Investigator Sponsored Study (ISS) and ISS Sponsor
An ISS is a study that is developed and conducted by a qualified sponsor external to G1 Therapeutics who assumes full responsibility for the conduct of the study. An ISS can take a variety of forms including clinical and nonclinical studies that may be interventional or observational.

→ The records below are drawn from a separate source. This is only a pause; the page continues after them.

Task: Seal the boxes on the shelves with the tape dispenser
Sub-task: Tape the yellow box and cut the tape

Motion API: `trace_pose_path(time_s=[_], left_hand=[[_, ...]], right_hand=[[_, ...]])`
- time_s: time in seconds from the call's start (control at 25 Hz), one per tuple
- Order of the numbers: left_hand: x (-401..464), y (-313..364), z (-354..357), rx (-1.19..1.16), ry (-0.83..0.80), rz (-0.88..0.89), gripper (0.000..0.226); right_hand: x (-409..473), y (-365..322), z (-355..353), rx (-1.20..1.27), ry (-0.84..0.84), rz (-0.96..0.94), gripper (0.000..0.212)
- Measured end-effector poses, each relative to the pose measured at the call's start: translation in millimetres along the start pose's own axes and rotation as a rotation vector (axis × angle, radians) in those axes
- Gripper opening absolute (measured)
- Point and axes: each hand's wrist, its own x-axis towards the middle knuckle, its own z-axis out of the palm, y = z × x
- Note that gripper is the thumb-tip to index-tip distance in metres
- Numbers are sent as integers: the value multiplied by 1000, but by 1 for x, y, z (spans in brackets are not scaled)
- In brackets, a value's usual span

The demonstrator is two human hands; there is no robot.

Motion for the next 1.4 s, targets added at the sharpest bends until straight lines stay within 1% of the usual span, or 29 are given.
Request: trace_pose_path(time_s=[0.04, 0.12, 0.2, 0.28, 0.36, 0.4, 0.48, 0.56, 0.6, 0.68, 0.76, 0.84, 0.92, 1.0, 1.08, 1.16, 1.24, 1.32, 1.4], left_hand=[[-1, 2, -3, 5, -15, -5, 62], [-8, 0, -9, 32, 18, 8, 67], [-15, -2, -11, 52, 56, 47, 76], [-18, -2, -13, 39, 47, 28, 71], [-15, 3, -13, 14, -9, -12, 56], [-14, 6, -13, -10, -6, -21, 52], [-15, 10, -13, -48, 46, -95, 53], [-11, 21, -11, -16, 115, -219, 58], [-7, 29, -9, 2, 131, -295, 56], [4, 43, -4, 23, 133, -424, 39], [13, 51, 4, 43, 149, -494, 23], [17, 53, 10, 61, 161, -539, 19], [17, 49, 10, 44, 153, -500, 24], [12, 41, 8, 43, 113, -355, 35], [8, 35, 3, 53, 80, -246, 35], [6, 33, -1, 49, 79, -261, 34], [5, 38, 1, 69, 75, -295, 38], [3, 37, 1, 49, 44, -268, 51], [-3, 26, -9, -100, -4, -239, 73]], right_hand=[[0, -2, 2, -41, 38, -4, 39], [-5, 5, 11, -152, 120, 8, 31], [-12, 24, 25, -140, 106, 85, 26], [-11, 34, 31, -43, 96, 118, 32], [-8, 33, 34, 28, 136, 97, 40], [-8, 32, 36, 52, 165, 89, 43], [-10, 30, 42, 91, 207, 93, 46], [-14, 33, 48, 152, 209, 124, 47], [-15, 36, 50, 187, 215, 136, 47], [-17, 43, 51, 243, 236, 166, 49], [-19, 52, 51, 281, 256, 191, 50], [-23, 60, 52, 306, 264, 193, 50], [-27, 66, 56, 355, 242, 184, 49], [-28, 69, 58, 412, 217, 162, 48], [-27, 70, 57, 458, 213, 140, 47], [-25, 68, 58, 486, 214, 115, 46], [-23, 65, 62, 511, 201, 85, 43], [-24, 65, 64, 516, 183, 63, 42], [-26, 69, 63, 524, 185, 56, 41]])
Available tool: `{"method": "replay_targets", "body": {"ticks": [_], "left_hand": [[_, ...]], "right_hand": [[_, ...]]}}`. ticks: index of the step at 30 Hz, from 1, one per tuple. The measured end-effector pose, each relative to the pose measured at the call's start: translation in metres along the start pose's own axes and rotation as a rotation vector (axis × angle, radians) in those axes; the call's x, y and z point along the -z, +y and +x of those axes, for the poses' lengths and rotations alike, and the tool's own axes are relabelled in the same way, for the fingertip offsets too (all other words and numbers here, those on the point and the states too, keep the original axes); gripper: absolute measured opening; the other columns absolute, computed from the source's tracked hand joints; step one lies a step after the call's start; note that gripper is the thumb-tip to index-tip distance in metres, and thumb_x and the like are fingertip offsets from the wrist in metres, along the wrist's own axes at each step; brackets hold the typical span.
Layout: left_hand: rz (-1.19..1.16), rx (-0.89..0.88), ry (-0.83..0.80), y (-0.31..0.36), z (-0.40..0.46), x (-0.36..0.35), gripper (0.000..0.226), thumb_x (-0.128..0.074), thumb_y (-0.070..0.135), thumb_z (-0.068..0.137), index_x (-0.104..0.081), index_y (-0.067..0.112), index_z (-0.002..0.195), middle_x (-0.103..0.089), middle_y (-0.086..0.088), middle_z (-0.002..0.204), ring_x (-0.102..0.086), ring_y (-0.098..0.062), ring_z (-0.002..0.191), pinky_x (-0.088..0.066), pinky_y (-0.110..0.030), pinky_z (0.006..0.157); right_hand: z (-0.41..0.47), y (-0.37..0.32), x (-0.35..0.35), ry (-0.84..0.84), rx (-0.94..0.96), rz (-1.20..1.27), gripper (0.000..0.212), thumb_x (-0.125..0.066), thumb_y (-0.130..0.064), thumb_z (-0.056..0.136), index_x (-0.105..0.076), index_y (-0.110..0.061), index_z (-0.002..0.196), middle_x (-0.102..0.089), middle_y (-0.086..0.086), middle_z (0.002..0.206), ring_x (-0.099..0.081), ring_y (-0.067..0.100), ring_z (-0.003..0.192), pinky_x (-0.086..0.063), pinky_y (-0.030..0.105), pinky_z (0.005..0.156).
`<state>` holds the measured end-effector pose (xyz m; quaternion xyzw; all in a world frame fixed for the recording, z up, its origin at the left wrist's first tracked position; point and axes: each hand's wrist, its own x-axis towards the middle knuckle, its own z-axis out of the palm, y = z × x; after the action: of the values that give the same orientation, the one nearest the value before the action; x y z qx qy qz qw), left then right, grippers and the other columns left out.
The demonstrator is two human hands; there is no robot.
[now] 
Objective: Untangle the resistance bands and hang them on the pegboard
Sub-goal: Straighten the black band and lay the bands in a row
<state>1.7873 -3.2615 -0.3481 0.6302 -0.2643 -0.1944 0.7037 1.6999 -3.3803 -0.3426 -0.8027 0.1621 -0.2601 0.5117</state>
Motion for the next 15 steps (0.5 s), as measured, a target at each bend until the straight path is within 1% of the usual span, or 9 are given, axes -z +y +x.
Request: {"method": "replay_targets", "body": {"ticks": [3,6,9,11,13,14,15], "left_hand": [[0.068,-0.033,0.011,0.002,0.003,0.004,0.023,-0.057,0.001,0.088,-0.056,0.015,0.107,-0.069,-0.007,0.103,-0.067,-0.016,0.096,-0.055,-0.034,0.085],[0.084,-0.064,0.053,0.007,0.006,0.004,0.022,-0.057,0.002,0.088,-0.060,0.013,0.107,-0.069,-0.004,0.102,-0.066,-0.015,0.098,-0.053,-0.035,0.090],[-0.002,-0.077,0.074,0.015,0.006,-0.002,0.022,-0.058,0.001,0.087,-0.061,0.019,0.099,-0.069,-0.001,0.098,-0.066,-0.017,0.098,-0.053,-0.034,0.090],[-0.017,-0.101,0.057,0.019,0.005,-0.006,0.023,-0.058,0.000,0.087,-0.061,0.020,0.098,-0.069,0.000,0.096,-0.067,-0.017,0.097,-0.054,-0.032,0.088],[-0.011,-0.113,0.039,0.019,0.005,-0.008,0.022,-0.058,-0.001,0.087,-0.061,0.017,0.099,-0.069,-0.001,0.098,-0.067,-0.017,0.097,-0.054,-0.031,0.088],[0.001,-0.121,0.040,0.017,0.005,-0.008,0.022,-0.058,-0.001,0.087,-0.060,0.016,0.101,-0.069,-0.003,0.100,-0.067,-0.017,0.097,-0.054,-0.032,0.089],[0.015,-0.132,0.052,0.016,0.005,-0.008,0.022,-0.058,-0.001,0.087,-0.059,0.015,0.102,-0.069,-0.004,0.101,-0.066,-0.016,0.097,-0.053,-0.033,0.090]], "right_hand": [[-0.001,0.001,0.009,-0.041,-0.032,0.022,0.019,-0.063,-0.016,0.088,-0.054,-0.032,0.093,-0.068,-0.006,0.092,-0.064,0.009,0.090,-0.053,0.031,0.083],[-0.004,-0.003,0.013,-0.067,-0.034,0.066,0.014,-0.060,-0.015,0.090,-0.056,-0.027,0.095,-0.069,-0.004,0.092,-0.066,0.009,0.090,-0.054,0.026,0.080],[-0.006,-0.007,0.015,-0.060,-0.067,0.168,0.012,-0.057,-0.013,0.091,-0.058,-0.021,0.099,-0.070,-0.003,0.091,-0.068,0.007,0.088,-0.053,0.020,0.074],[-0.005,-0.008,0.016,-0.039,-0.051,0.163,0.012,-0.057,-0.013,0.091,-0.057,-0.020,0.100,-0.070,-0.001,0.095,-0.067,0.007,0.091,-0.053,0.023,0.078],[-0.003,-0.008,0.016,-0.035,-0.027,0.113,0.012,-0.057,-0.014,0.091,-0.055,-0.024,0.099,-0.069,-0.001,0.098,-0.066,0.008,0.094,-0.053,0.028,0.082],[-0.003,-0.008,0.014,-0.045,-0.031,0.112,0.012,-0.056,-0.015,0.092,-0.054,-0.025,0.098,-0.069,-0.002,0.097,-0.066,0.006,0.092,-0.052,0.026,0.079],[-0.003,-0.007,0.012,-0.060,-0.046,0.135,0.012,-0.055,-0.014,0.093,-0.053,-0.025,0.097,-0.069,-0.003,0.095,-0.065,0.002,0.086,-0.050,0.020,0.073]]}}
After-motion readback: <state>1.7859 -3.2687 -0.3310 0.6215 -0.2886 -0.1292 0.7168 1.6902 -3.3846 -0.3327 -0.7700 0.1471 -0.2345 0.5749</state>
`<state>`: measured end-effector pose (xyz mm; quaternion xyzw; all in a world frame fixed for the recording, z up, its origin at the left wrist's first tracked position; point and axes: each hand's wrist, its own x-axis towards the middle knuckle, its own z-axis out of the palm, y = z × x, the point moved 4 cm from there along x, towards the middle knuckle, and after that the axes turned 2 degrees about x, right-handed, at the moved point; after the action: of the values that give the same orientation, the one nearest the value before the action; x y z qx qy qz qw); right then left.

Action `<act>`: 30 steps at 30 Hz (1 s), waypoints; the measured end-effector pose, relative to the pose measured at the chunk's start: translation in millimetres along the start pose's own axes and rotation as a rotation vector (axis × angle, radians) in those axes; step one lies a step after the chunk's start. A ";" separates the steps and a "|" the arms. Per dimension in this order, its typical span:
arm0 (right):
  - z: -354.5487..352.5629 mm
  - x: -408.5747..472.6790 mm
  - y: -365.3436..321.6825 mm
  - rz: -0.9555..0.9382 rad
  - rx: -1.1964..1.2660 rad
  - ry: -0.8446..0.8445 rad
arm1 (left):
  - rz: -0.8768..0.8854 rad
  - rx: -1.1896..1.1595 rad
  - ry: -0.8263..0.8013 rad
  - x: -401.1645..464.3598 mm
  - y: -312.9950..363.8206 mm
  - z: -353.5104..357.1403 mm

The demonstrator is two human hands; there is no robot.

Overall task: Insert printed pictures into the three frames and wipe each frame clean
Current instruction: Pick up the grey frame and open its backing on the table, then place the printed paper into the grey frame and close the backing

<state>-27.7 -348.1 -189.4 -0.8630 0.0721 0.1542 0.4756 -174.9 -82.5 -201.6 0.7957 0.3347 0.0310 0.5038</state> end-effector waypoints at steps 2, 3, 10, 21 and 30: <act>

G1 Therapeutics supports investigator sponsored studies that align with G1 Therapeutics areas of scientific interest. A summary of the areas of interest can be found by clicking on the link below.
ISS Request Process
Proposal forms can be requested by email from ISS@g1therapeutics.com. Completed proposals proposal requests must be submitted to ISS@g1therapeutics.com. Field representatives may not request support on behalf of customers. Submitted ISS proposals are reviewed routinely by the G1 Therapeutics ISS Review Committee.
Submission of a proposal requesting G1 Therapeutics support (e.g., funding and/or drug supply) is not a guarantee of acceptance or approval of that proposal. A formal notification regarding the status of your application will be communicated once a decision is reached. For any questions, please send email to ISS@g1therapeutics.com.
Areas of Scientific Interest
Trilaciclib is available through the ISS program. Priority will be given to applications proposing to investigate trilaciclib in the following areas of interest:
- Pre-Clinical/Translational and Clinical studies investigating myeloprotection and/or anti-tumor effects of trilaciclib in the following:
- Gastrointestinal cancer
- Non-small cell lung cancer
- Breast cancer
- Ovarian cancer
- Genitourinary cancer
- Highly immunogenic tumors
- Other tumor types not currently under investigations by G1 Therapeutics
- Observational studies: SCLC patient-reported outcomes and healthcare resource utilization
The following areas of interest are out of scope and not supported:
- Hematological malignancies
- Studies that compete with ongoing G1 Therapeutics studies
Considerations for the investigator: Limited funds may be available to support proposals. Studies must commence within 1 calendar year of draft protocol approval.